Last updated : 15 April 2003 By editor
From the Independent.

Most players on show in tonight's FA Youth Cup final will not grace Premiership but may benefit smaller clubs
By Glenn Moore

There will be proud parents, interested scouts and avaricious agents aplenty at the Riverside tonight, but most of those watching Middlesbrough and Manchester United in the first leg of the FA Youth Cup final will simply be curious. Are they about to see the next Wayne Rooney? Is this to be their club's golden generation?

It will not be easy to judge, for the result is no guide.
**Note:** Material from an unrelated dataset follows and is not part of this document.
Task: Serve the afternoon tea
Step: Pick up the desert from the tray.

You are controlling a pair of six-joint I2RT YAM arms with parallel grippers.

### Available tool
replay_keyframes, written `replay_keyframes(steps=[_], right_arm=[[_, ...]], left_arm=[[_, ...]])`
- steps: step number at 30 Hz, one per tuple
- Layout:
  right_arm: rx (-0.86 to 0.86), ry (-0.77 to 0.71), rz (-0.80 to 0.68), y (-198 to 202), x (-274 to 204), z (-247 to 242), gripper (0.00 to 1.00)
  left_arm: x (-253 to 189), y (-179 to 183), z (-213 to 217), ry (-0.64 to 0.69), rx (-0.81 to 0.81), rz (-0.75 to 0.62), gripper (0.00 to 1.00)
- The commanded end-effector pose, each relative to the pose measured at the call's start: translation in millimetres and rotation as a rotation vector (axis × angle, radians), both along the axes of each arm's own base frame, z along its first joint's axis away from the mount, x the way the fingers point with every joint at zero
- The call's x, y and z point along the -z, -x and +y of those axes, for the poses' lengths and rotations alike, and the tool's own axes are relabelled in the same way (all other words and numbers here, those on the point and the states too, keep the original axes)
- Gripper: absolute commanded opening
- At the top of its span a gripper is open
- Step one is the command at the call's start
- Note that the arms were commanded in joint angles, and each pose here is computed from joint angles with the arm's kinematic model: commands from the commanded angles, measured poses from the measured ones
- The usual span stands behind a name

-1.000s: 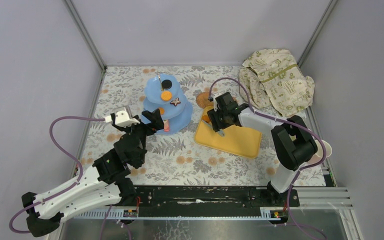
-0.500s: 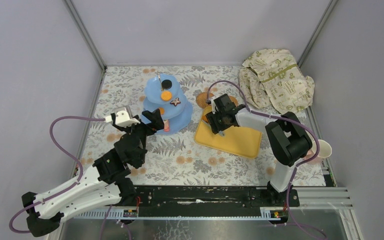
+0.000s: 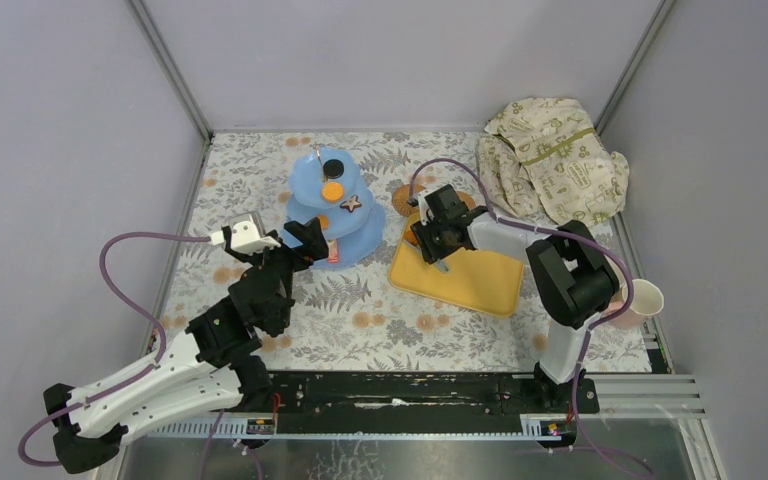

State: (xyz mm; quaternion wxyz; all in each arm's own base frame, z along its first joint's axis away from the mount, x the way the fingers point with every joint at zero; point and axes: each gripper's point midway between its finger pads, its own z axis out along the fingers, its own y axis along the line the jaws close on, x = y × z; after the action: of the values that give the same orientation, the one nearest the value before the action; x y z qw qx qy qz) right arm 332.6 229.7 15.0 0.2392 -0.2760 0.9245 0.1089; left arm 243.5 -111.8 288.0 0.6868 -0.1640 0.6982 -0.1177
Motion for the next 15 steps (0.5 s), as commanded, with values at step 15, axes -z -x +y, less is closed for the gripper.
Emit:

A decade ago the Manchester United side which went on to be the most capped former youth team in history lost to one from Leeds whose members failed to play a senior international between them.

To judge from subsequent finals less than half the youngsters at the Riverside will do so with, at best, a handful securing the fast cars-and-swimming pool lifestyle of the Premiership.

Such a fate looks to be increasingly common.The irony is that Premiership clubs are investing more money in their youth teams than ever, £1-2m a year, yet the beneficiaries are as likely to be a Nationwide League club.

Ray Lewington, the manager of Vernazza's Watford..

"The top clubs are discarding better players because they are buying in from abroad. Most of the time they are better than the ones we are bringing through. When I was manager at Brentford Ron Noades [the chairman] told me he didn't see any reason for smaller clubs to have a youth set-up because the fall-out was so great from the senior clubs."